North Korea 'Tried To Export Gas Masks And Weapons To Assad's Regime In Syria'

N Korea 'Tried Sending Gas Masks And Arms To Syria'

Reports have emerged that North Korea unsuccessfully attempted to export gas masks, arms and ammunition to Syria.

The secretive state is said to have tried to send 1,400 rifles and pistols and some 30,000 bullets as well as gas masks, apparently for chemical protection, to Syria.

But the massive shipment was seized in Turkey, a Japanese newspaper said this week, as calls for war escalated in the UK and US over an alleged chemical weapons attack last week.

North Korea has reportedly attempted to export gas masks, arms and ammunition to Syria

Japanese newspaper, the Sankei Shimbun, said a Libyan-registered vessel, identified as Al En Ti Sar, left North Korea for Syria earlier this year with the consignment, quoting unnamed sources from the US military, Japanese and South Korean intelligence.

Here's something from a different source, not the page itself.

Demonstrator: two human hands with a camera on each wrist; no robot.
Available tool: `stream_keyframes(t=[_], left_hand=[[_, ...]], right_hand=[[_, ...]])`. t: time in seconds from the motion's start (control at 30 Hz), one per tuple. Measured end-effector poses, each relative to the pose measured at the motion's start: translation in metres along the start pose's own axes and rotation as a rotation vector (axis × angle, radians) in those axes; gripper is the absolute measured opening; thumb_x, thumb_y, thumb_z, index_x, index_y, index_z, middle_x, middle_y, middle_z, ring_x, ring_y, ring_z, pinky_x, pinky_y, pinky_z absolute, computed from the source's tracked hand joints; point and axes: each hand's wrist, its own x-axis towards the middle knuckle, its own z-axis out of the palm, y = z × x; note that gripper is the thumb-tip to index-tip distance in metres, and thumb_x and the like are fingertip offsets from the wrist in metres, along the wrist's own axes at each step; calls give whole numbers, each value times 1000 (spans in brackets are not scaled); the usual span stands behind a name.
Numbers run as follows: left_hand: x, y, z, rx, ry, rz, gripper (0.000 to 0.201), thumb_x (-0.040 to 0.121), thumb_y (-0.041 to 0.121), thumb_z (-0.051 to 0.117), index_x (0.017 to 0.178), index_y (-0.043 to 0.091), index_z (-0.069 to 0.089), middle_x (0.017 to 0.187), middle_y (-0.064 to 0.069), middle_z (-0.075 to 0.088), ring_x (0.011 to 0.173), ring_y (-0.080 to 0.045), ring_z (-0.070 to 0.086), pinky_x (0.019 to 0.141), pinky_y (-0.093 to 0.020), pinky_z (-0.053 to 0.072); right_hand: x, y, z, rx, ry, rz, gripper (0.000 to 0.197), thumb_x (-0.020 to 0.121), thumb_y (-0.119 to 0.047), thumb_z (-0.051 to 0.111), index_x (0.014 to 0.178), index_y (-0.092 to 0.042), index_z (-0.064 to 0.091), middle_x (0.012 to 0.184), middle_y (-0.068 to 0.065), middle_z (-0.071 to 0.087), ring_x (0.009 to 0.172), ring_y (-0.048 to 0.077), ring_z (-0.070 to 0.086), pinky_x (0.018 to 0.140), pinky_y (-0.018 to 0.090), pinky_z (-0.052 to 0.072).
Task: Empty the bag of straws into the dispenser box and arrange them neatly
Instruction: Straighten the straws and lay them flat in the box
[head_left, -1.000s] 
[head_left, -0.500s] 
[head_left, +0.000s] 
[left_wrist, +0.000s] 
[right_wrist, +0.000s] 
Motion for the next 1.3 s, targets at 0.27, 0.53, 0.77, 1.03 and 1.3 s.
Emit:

According to the newspaper – translated by AFP – US authorities believed that the ship was set to unload its cargo in Turkey and send it overland to Syrian President Bashar Assad's regime.

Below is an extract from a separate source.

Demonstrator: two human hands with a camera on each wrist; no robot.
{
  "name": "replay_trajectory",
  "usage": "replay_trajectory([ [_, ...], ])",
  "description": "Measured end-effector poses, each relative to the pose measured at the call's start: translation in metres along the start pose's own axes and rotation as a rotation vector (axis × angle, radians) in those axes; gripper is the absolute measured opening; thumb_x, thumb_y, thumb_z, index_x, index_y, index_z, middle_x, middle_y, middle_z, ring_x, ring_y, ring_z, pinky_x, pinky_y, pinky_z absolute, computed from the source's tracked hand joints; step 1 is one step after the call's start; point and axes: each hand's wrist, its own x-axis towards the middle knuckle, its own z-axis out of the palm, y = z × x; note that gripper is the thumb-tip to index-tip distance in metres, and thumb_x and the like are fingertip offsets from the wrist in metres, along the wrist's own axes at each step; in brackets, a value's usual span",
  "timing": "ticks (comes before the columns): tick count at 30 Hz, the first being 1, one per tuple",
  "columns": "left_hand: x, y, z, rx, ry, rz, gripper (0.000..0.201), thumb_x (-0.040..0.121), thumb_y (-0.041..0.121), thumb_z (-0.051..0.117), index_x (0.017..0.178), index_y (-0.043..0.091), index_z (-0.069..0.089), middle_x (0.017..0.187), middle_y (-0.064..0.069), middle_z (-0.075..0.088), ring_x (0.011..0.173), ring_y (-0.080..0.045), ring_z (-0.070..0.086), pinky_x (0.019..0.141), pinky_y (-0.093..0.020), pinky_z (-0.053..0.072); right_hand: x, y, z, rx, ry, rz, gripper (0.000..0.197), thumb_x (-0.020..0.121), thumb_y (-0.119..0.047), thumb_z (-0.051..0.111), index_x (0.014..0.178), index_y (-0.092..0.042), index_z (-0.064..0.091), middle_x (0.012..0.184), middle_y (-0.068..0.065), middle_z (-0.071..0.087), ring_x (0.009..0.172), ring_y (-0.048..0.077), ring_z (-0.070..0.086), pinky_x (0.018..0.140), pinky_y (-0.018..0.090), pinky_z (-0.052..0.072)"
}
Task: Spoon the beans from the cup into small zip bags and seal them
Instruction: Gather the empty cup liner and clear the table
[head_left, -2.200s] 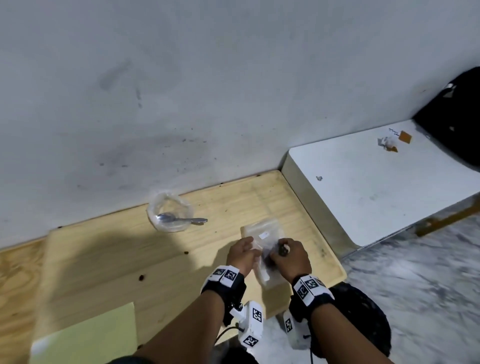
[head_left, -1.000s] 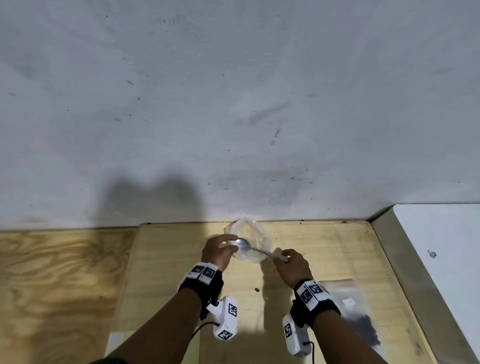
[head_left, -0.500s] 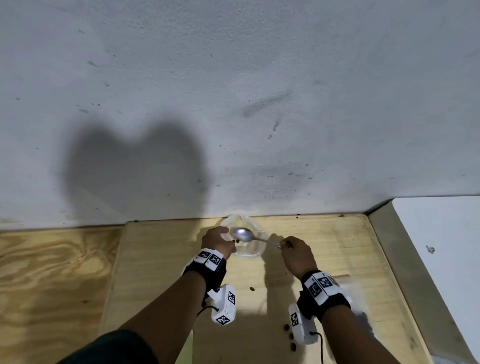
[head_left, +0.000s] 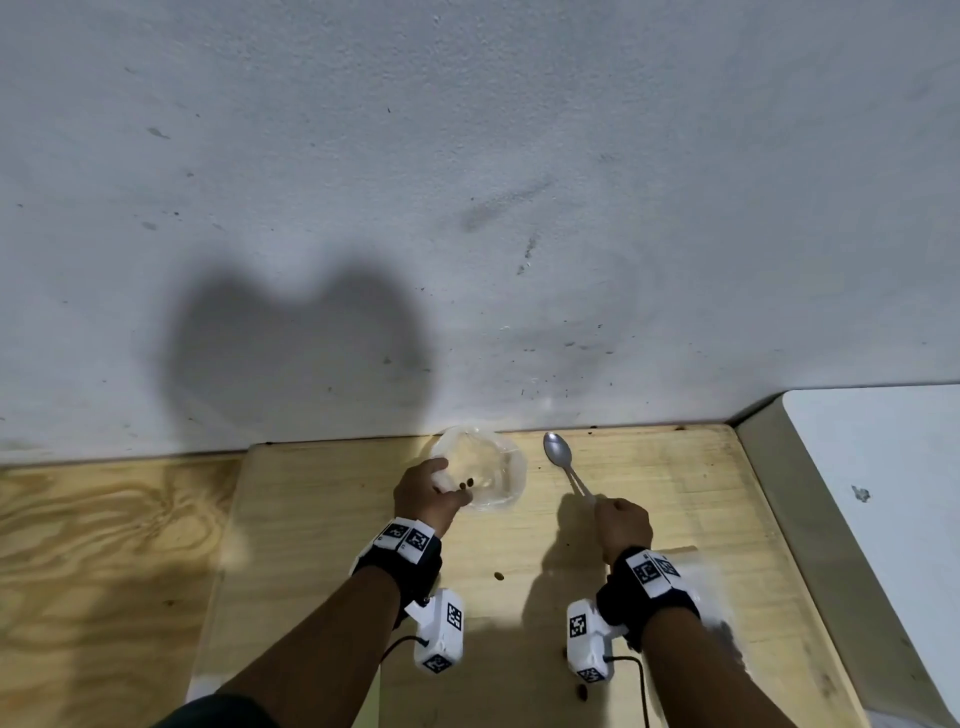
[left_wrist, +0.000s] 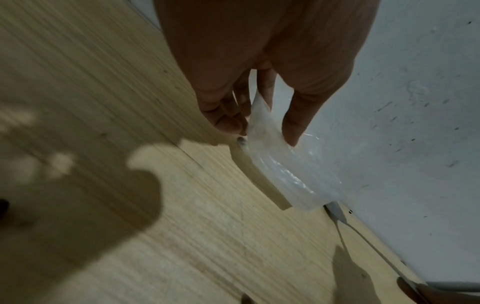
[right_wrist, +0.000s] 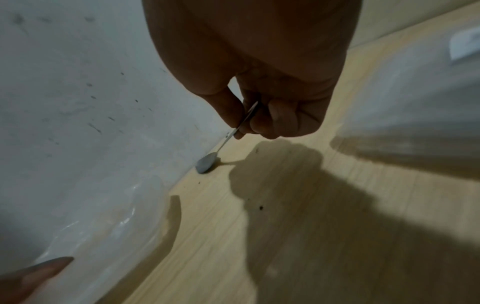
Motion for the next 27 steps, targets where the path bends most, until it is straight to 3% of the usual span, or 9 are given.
replay_trajectory([
  [4, -0.004, 0.002, -0.001, 0.000, -0.026, -0.016, 0.079, 0.061, 0.032, 0.090, 0.131, 0.016, 0.057, 0.135, -0.003, 0.057, 0.121, -0.022, 0.056, 0.103, -0.034, 0.045, -0.005, -0.004, 0.005, -0.105, -0.037, -0.015, 0.032, 0.097, -0.027, 0.050, 0.110, -0.008, 0.071, 0.111, 0.018, 0.069, 0.096, 0.035, 0.061, 0.079, 0.031, 0.046],
  [7, -0.007, 0.003, -0.002, 0.007, -0.050, -0.024, 0.090, 0.055, 0.034, 0.093, 0.134, 0.015, 0.054, 0.138, -0.001, 0.054, 0.127, -0.020, 0.051, 0.107, -0.034, 0.042, -0.012, -0.005, 0.004, -0.171, -0.060, -0.067, 0.029, 0.093, -0.032, 0.058, 0.111, -0.012, 0.068, 0.104, 0.010, 0.067, 0.095, 0.030, 0.060, 0.074, 0.028, 0.041],
  [10, -0.007, 0.003, -0.005, -0.012, -0.031, -0.050, 0.085, 0.057, 0.038, 0.091, 0.131, 0.016, 0.057, 0.137, -0.001, 0.055, 0.127, -0.021, 0.051, 0.107, -0.034, 0.042, -0.016, -0.001, 0.002, -0.221, -0.062, -0.127, 0.031, 0.091, -0.035, 0.060, 0.116, -0.017, 0.065, 0.108, 0.006, 0.069, 0.082, 0.019, 0.053, 0.072, 0.025, 0.040],
  [16, -0.007, -0.004, -0.013, -0.027, 0.031, -0.085, 0.064, 0.063, 0.050, 0.084, 0.116, 0.018, 0.067, 0.128, -0.002, 0.064, 0.120, -0.021, 0.058, 0.106, -0.033, 0.043, -0.029, 0.003, -0.006, -0.218, -0.019, -0.199, 0.038, 0.089, -0.033, 0.062, 0.124, -0.017, 0.062, 0.120, 0.005, 0.064, 0.110, 0.027, 0.060, 0.080, 0.028, 0.041],
  [19, -0.011, -0.007, -0.017, -0.023, 0.042, -0.071, 0.058, 0.066, 0.049, 0.083, 0.113, 0.018, 0.069, 0.125, -0.002, 0.066, 0.118, -0.021, 0.059, 0.105, -0.032, 0.044, -0.038, 0.011, -0.010, -0.168, 0.033, -0.273, 0.028, 0.086, -0.032, 0.067, 0.112, -0.019, 0.066, 0.116, 0.004, 0.064, 0.104, 0.024, 0.062, 0.079, 0.028, 0.042],
  [21, -0.014, -0.009, -0.019, -0.019, 0.053, -0.062, 0.055, 0.067, 0.048, 0.082, 0.111, 0.018, 0.070, 0.123, -0.003, 0.067, 0.118, -0.022, 0.059, 0.104, -0.031, 0.044, -0.044, 0.019, -0.013, -0.155, 0.013, -0.311, 0.014, 0.083, -0.026, 0.070, 0.096, -0.022, 0.067, 0.102, 0.001, 0.068, 0.094, 0.021, 0.065, 0.074, 0.027, 0.044],
  [24, -0.021, -0.014, -0.021, -0.038, 0.067, -0.067, 0.050, 0.069, 0.048, 0.081, 0.108, 0.019, 0.071, 0.119, -0.003, 0.068, 0.114, -0.021, 0.061, 0.099, -0.025, 0.043, -0.060, 0.033, -0.015, -0.226, -0.089, -0.335, 0.014, 0.079, -0.018, 0.068, 0.077, -0.031, 0.062, 0.088, 0.000, 0.071, 0.090, 0.023, 0.067, 0.077, 0.028, 0.050],
  [27, -0.029, -0.021, -0.023, -0.055, 0.076, -0.072, 0.046, 0.070, 0.049, 0.079, 0.105, 0.020, 0.072, 0.116, -0.002, 0.070, 0.112, -0.020, 0.062, 0.094, -0.023, 0.042, -0.085, 0.043, -0.015, -0.487, -0.250, -0.356, 0.002, 0.079, -0.029, 0.057, 0.078, -0.029, 0.059, 0.095, 0.002, 0.071, 0.089, 0.019, 0.064, 0.083, 0.026, 0.050],
])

Turkey reportedly detained the captain of the vessel and later charged him after he admitted his ship was on its way from North Korea and was carrying arms bound for Syria, the paper said.

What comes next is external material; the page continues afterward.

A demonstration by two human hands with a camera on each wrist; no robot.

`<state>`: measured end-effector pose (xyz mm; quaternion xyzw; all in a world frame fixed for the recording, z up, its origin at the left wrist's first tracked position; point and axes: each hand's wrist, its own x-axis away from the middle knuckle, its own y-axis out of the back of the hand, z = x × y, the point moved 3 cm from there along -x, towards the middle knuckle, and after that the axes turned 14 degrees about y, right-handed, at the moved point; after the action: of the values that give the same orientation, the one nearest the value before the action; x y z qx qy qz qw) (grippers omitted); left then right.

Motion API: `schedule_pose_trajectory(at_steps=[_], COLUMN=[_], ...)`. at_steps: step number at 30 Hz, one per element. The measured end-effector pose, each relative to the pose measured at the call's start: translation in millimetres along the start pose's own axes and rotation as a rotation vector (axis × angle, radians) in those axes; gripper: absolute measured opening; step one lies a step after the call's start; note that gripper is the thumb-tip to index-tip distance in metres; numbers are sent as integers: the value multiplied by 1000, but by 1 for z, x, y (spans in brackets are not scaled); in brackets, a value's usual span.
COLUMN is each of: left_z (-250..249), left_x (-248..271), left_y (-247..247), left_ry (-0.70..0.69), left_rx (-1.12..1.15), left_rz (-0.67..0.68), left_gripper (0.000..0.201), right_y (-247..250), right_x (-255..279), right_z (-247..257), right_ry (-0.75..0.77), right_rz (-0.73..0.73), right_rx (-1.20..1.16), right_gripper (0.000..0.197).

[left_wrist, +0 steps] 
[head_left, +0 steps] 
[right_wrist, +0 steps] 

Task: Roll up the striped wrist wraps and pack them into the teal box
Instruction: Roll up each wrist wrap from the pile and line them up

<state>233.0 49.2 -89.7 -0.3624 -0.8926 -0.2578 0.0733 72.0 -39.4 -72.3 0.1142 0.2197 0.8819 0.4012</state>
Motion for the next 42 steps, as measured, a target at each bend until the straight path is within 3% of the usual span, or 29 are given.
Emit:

North Korea and Syria are said to have had a military relationship for some years, and the news follows an earlier report by a United Nations panel and Western analysts saying that Pyongyang was shipping chemical weapons technology to Assad's regime.

The UN report, released in June this year, cited the Syrian Scientific Studies and Research Centre as the end-user for North Korean chemical weapons of mass destruction components.

A former US intelligence analyst has also claimed North Korea has increased weapons exports to Syria over the last year, the World Tribune reported.

Political scientist Bruce Bechtol said there has been "a significant uptick in North Korea’s supply of important weapons to the Syrians in the past year.”

North Korea has built at least two chemical weapons facilities in Syria for the Assad regime, Bechtol claimed.

Additionally, South Korea’s Chosun Ilbo reported in June that North Korea transferred technology for producing chemical warheads to Syria.

The Lebanese Daily Star also recently reported: “After decades of covert military assistance, North Koreans are believed to be providing increased ground support to the Syrian regime.”

The ship – identified as the 14,000-ton Chong Chon Gang, which had departed Cuba en route to North Korea – was carrying missiles and other arms "hidden in containers underneath the cargo of sugar."

The captain of the seized ship had a heart attack and tried to commit suicide during the operation to capture the ship, it was revealed at the time.

North Korea is barred by UN sanctions from trading in weaponry in the wake of nuclear and missile tests.